-- ACTIVITY --
Starting at the line containing "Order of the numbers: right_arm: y" and ending at the line containing "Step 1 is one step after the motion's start", print every line of the material below exactly, both ends included, and stop there.

######

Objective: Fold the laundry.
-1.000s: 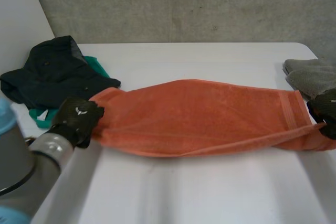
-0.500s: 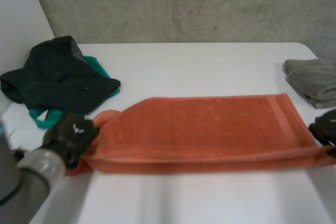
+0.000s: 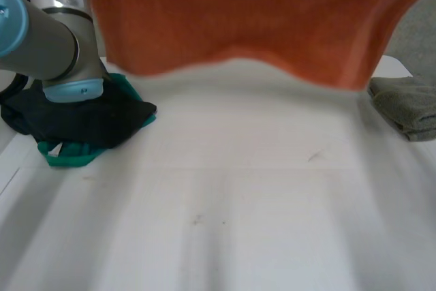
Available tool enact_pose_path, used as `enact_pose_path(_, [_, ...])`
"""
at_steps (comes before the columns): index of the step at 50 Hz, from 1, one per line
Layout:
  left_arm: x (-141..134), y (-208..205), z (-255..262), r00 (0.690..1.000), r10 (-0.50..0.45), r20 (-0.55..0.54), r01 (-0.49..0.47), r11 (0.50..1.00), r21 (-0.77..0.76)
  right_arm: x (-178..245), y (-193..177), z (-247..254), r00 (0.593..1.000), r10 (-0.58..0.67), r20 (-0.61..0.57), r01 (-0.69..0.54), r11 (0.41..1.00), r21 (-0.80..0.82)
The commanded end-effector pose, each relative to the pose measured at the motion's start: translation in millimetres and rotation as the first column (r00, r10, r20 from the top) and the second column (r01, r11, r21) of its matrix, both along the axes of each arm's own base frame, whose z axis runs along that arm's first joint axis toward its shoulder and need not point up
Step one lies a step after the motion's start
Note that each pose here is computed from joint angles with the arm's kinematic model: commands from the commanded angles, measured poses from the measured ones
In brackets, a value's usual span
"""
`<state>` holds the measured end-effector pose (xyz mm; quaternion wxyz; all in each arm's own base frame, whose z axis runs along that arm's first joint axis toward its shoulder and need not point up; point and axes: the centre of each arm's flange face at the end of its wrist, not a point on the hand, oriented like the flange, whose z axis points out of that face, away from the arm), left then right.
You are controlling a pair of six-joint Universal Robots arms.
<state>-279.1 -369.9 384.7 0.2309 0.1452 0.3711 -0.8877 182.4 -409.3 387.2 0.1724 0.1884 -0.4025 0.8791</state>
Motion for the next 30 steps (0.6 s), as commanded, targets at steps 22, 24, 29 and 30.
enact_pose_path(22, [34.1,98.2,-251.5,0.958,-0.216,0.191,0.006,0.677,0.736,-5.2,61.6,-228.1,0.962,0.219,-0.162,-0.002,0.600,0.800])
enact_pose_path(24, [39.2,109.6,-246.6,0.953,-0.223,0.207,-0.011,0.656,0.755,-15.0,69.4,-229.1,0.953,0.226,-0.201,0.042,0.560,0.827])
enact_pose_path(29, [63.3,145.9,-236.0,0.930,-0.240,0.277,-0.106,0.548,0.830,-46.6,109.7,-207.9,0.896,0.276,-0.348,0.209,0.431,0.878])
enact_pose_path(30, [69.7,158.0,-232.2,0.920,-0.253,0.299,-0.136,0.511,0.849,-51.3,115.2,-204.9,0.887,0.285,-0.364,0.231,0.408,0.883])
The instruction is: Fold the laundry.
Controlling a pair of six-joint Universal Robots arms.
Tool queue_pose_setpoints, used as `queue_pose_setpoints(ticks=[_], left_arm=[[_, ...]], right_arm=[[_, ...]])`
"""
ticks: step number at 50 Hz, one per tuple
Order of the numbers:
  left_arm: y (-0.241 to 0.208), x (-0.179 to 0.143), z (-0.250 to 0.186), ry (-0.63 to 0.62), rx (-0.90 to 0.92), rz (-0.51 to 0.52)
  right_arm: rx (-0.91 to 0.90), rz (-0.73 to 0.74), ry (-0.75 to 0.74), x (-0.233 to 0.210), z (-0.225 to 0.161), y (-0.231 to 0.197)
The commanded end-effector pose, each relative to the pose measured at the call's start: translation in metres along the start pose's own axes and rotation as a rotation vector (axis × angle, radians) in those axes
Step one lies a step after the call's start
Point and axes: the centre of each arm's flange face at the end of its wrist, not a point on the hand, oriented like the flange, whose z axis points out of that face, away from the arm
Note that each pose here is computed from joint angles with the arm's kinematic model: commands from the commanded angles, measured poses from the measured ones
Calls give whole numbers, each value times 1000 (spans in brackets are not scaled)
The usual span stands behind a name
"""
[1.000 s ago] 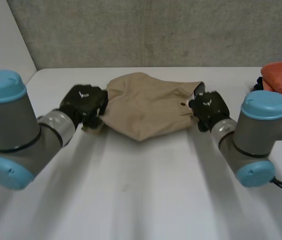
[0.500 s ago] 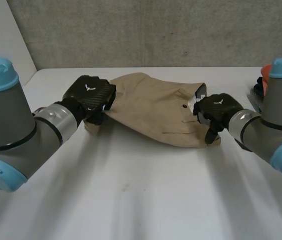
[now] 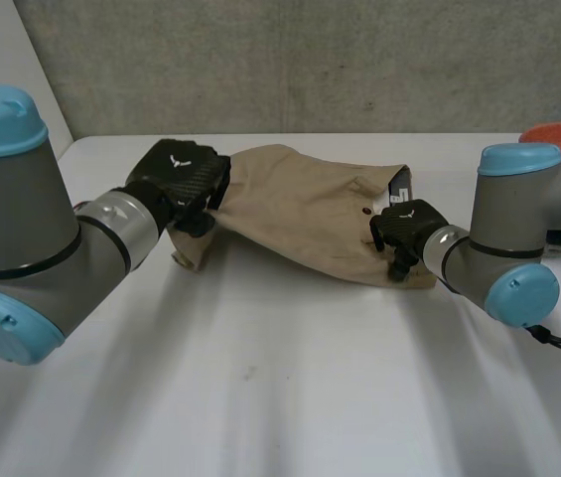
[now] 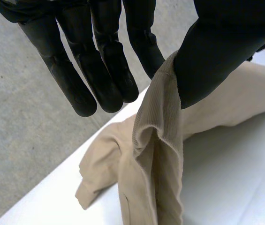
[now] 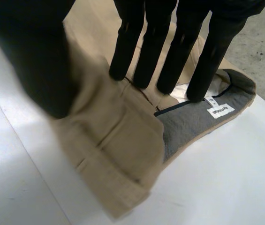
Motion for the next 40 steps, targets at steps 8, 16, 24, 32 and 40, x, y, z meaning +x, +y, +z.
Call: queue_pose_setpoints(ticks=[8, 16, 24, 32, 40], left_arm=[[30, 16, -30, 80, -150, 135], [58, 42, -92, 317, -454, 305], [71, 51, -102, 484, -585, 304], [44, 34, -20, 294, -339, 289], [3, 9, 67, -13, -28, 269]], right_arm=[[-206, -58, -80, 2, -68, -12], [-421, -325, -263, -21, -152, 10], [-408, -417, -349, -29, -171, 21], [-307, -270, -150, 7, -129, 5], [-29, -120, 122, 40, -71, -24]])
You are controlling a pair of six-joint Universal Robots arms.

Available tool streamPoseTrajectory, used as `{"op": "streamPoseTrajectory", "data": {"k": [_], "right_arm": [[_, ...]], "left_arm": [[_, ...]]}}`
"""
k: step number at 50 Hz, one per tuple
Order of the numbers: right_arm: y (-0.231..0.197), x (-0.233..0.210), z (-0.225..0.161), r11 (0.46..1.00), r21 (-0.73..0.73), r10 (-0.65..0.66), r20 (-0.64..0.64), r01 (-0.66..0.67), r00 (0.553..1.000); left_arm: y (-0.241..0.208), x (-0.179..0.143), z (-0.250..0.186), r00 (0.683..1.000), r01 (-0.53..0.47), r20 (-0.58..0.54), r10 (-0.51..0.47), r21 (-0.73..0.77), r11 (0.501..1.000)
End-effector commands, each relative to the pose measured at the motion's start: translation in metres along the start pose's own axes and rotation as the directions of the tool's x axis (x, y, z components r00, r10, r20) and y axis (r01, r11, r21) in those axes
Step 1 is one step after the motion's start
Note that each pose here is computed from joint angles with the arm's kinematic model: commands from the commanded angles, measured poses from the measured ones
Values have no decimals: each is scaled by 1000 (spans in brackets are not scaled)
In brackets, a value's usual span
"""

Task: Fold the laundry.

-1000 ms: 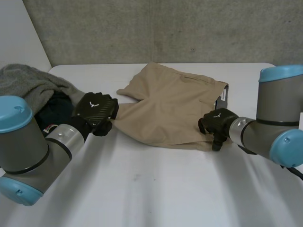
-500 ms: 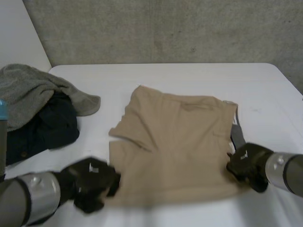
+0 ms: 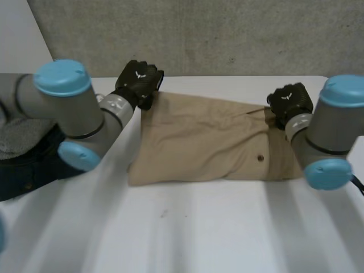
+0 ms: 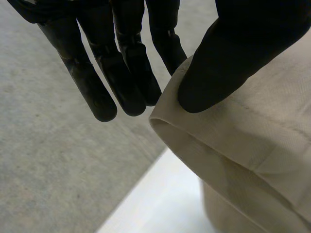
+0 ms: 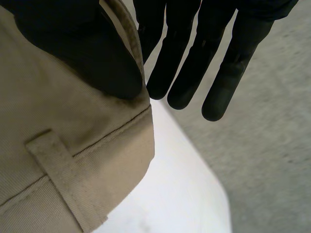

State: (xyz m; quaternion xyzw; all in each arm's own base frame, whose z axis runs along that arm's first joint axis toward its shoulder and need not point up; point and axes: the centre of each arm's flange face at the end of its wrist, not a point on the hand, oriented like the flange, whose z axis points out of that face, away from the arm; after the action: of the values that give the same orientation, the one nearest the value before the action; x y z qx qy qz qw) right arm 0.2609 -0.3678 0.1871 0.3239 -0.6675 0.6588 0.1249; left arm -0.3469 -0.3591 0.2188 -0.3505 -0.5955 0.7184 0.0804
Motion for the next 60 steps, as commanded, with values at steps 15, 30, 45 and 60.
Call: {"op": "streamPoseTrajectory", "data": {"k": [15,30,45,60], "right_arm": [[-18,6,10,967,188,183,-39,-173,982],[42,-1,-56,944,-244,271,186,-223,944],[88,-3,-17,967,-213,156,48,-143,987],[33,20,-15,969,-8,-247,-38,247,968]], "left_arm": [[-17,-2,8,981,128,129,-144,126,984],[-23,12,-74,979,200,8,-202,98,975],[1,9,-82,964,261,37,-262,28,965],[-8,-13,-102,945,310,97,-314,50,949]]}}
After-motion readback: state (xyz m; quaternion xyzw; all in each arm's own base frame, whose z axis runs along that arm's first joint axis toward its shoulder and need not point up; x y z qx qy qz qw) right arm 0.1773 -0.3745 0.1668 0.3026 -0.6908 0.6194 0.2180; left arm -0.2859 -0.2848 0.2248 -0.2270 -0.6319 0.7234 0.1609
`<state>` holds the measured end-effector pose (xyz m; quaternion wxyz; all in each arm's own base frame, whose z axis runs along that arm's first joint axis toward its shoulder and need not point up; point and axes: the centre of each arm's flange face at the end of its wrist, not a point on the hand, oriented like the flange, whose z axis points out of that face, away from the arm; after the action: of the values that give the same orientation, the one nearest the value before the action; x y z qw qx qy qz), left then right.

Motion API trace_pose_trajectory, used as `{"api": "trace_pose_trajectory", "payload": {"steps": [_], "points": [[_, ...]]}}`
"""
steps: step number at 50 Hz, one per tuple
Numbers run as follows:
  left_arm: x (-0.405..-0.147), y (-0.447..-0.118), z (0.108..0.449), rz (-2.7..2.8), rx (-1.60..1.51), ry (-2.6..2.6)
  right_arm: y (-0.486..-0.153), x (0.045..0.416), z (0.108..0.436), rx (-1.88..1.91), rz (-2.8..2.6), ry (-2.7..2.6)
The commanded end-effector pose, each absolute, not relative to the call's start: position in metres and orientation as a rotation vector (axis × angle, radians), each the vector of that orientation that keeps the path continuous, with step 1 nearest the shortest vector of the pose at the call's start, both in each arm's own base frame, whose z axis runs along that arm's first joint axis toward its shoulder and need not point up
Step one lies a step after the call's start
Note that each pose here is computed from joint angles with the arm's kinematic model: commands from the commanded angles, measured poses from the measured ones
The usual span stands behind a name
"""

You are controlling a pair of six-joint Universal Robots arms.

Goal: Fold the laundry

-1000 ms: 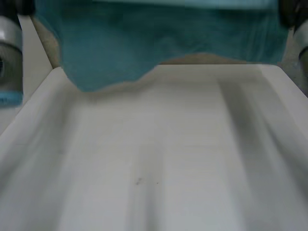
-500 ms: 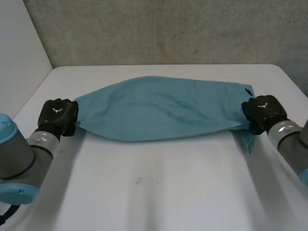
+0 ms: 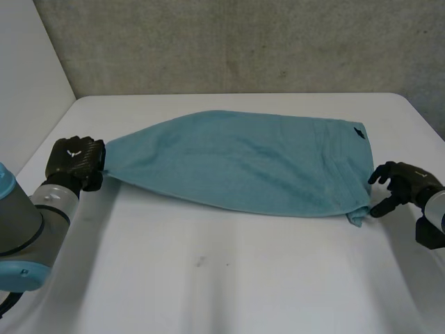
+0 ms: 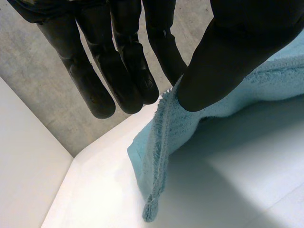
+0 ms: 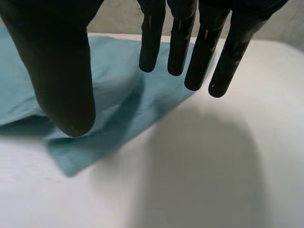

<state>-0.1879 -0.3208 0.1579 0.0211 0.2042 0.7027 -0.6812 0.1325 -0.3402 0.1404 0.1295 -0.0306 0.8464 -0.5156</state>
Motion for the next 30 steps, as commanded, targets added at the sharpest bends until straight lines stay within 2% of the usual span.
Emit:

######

-- RESPONSE BELOW --
Order of the numbers: right_arm: y (-0.231..0.197), x (-0.233..0.210), z (-0.225..0.161), r11 (0.46..1.00), r21 (-0.73..0.73), r10 (-0.65..0.66), r20 (-0.64..0.64), r01 (-0.66..0.67), r00 (0.553..1.000); left_arm: y (-0.241..0.208), x (-0.179..0.143), z (-0.250..0.186), r00 (0.683..1.000), r01 (-0.53..0.47), r20 (-0.58..0.54), r10 (-0.51..0.47), r21 (-0.73..0.77), r11 (0.501..1.000)
End-effector commands, each relative to the pose measured at the motion's start: translation in metres along the start pose's own axes and rotation as the directions of the tool's x axis (x, y, z components r00, r10, r20) and y axis (r01, r11, r21) in those axes
Step 1 is one step after the motion's start

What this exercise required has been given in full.